La scintilla non è scattata. Tra Massimo D'Alema e Pietro Grasso non c'è un grande feeling politico. Ora, però, la soglia del 3% terrorizza Baffino e lo obbliga a correre ai ripari, rompendo la finta tregua con il presidente del Senato. Dall'inizio della campagna elettorale, i sondaggi inchiodano Liberi e uguali, la formazione politica nata dalla scissione del Pd, in una forbice tra il 4 e il 5%. Ma a impensierire il Lider Maximo è il trend, costantemente in calo: dal 3 dicembre, giorno del debutto del presidente del Senato al teatro Atlantico dell'Eur di Roma, ad oggi, Leu è passato dal 7,3 al 5,3 (ultimo sondaggio di Emg). Accantonato il sogno della doppia cifra, D'Alema avrebbe in testa una sola missione: difendere il partito dal voto utile, che potrebbe trascinare sotto lo sbarramento la lista di Liberi e uguali alle Politiche. L'affacciarsi sulla competizione elettorale di due formazioni politiche di sinistra, come Potere al Popolo e il Partito comunista di Marco Rizzo, sta erodendo, giorno dopo giorno, consensi alla lista di Grasso e D'Alema. La battaglia dell'ex presidente del Consiglio cambia obiettivo, puntando a mettere in sicurezza quel 3% per consentire l'elezione in Parlamento di una decina di desaparecidos del vecchio Pci. E non vanificare mesi e mesi di guerra contro il segretario dei democratici. Con quale strategia? Commissariare Grasso nella fase cruciale della campagna elettorale, riassumendo la guida dell'iniziativa politica ed elettorale.
Il primo segnale è arrivato ieri da Brindisi, dove D'Alema in una tappa elettorale ha indossato i panni del vero leader di Leu indicando la strada in caso di stallo post elezione: «I cittadini siano consapevoli che con questa legge nessuno avrà la maggioranza. Che il voto utile è quello che manda in Parlamento persone autorevoli, in grado di difendere gli interessi dei cittadini. Se non ci sarà una maggioranza parlamentare, il capo dello Stato deve prendere l'iniziativa di proporre una personalità al di sopra degli schieramenti e di chiedere a tutti i partiti un atto di responsabilità». Il prossimo passo sarà il ritorno in tv di Baffino, per rispolverare tutta l'artiglieria anti-renziana.
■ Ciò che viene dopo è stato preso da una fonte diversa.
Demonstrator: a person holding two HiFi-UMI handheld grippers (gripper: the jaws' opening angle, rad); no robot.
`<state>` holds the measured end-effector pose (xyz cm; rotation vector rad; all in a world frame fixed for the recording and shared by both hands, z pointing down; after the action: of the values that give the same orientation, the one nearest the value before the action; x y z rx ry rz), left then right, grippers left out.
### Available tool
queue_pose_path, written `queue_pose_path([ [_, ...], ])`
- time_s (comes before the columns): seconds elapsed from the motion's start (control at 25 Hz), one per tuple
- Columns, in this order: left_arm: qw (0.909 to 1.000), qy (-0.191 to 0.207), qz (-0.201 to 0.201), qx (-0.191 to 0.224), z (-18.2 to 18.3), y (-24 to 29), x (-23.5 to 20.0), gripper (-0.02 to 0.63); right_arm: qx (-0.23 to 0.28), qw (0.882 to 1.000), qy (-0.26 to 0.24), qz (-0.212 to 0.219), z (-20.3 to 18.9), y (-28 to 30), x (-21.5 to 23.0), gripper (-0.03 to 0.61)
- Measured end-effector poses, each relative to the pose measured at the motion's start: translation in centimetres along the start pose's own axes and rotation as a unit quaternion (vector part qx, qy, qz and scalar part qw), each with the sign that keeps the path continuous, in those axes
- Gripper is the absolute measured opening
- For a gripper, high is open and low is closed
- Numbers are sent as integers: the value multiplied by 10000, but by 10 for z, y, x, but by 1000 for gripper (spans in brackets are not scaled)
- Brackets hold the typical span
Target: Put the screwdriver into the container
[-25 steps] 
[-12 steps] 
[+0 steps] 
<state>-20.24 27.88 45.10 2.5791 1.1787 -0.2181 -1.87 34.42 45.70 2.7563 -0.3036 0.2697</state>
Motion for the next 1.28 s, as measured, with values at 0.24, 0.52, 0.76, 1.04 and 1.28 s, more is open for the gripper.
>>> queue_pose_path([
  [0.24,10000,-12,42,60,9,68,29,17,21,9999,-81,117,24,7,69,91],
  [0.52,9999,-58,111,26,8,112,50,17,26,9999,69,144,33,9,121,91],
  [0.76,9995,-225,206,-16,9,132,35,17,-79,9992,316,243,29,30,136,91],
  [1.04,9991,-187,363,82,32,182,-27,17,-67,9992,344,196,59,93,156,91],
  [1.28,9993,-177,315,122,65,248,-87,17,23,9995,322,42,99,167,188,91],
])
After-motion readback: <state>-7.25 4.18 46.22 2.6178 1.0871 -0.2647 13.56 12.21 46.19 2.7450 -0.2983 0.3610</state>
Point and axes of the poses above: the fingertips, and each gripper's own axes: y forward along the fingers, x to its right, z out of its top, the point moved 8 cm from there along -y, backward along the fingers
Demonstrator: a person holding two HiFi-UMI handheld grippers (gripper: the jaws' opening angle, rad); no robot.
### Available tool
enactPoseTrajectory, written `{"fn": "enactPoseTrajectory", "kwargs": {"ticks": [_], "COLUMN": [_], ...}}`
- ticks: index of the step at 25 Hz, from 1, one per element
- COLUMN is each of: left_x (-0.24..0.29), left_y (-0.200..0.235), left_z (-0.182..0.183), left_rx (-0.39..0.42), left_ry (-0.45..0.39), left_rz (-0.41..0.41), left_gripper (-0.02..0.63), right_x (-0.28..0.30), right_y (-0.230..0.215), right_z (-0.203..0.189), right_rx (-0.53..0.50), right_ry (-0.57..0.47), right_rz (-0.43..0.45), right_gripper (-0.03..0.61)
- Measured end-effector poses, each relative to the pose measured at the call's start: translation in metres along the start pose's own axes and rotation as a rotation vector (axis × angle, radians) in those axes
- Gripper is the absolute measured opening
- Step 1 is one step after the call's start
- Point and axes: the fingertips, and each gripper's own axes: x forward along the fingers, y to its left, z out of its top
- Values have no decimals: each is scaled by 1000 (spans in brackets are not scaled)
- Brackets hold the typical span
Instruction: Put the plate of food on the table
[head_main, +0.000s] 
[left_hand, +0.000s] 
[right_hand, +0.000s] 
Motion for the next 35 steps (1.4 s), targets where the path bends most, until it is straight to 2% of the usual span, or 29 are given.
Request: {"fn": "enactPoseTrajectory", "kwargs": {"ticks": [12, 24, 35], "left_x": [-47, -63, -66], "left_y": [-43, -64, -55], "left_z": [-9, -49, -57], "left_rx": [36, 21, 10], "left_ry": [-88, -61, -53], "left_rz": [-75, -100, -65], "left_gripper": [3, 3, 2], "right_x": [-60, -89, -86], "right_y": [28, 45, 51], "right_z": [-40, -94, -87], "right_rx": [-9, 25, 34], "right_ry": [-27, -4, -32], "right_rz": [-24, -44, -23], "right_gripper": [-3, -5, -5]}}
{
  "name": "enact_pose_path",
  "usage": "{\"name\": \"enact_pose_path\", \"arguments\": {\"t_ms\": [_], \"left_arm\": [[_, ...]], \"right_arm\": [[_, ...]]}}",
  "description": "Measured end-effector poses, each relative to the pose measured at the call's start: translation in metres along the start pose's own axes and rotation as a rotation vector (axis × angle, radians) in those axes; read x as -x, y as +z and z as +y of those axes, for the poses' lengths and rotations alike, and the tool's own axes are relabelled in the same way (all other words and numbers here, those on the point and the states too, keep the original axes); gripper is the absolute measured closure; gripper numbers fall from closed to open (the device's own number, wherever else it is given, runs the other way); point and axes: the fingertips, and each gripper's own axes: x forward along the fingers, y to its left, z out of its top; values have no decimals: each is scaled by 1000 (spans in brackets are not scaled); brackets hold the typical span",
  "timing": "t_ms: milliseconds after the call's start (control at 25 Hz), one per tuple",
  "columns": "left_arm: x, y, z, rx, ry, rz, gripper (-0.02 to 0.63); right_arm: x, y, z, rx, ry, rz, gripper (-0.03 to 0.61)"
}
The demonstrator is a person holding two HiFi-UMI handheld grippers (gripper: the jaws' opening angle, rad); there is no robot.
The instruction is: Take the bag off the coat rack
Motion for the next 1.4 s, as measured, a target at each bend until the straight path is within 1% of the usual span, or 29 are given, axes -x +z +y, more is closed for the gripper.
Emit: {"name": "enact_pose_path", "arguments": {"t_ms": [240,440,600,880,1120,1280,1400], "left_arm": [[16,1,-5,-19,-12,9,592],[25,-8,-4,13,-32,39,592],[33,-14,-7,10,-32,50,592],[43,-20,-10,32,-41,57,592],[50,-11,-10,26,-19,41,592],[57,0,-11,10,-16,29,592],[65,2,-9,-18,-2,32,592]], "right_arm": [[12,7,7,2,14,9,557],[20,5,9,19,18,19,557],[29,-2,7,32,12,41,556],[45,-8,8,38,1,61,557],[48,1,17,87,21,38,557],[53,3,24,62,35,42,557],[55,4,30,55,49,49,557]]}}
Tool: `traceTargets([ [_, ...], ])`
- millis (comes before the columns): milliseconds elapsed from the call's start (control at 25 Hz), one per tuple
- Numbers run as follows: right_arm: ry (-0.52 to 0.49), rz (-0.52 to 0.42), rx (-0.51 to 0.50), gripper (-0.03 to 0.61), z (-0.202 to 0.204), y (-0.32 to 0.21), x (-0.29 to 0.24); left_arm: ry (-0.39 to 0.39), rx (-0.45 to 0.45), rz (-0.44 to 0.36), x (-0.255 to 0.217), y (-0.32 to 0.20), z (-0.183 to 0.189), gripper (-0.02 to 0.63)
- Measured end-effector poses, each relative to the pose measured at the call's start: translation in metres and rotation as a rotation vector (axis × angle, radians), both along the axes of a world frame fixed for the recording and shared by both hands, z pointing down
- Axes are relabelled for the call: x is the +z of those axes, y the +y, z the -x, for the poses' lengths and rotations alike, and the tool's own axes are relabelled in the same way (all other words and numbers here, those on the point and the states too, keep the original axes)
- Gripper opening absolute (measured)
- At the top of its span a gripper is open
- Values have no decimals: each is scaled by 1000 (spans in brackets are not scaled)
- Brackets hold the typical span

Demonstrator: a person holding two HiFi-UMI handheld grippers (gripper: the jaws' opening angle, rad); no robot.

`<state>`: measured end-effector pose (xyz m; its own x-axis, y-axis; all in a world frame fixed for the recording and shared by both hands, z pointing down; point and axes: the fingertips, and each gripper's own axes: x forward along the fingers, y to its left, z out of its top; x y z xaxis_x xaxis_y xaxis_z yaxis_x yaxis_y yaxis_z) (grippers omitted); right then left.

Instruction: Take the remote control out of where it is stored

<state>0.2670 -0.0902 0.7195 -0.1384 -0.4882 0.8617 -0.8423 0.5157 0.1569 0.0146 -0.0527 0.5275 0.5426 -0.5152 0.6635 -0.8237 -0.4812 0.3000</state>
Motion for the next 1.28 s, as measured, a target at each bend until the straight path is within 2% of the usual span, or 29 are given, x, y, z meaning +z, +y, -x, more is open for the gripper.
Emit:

D'Alema ha intuito che Grasso non sfonda a sinistra: il leader di Liberi e uguali viene percepito, da quel che resta del mondo di sinistra, come un corpo estraneo. E soprattutto quell'area politica è occupata da centri sociali e sinistra radicale. L'operazione di trasformare Leu nel partito dei magistrati è fallita: il sindaco di Napoli Luigi de Magistris ha dato picche al presidente del Senato, annunciando l'endorsement per la lista di Potere al popolo. Ma anche Ingroia e Di Pietro si sono smarcati. L'unica strada è pescare tra i delusi del Pd. E c' è un solo modo per farlo: attaccare a testa bassa il rottamatore.
D'Alema ha provato ad affidare a Grasso il compito dell'anti Renzi. Ma il tentativo non ha prodotto i risultati sperati. In tv il presidente del Senato colleziona gaffe su gaffe: l'ultima, il balletto dei numeri sulle mamme che abbandonano il lavoro. Numeri sbagliati che hanno immediatamente scatenato l'ironia della rete. E se non buca lo schermo, figuriamoci se riesce a infiammare la piazza. Lo strappo sulle liste ha reso la strada sempre più in salita: D'Alema voleva Antonio Bassolino candidato, mentre Nicola Fratoianni ha imposto l'alt. D'Alema resterebbe, dunque, l'ultima carta da giocare: il controllo della fase finale della campagna elettorale passa nelle mani di Baffino che proverà a spingere al massimo la macchina di Leu. Puntando, come si diceva, sull'antirenzismo duro. Grasso soffre il ruolo di «bocciato» e sgomita per ritornare in partita, ingaggiando la guerra contro il fantasma del fascismo: «Non è un problema di agilità politica.
È di dire con forza no al fascismo, no al razzismo, no a tutte quelle manifestazioni per le quali si crea un clima di tensione e di odio».Così, mentre D'Alema lavora per non far sparire Leu, Grasso insegue i fantasmi del Duce.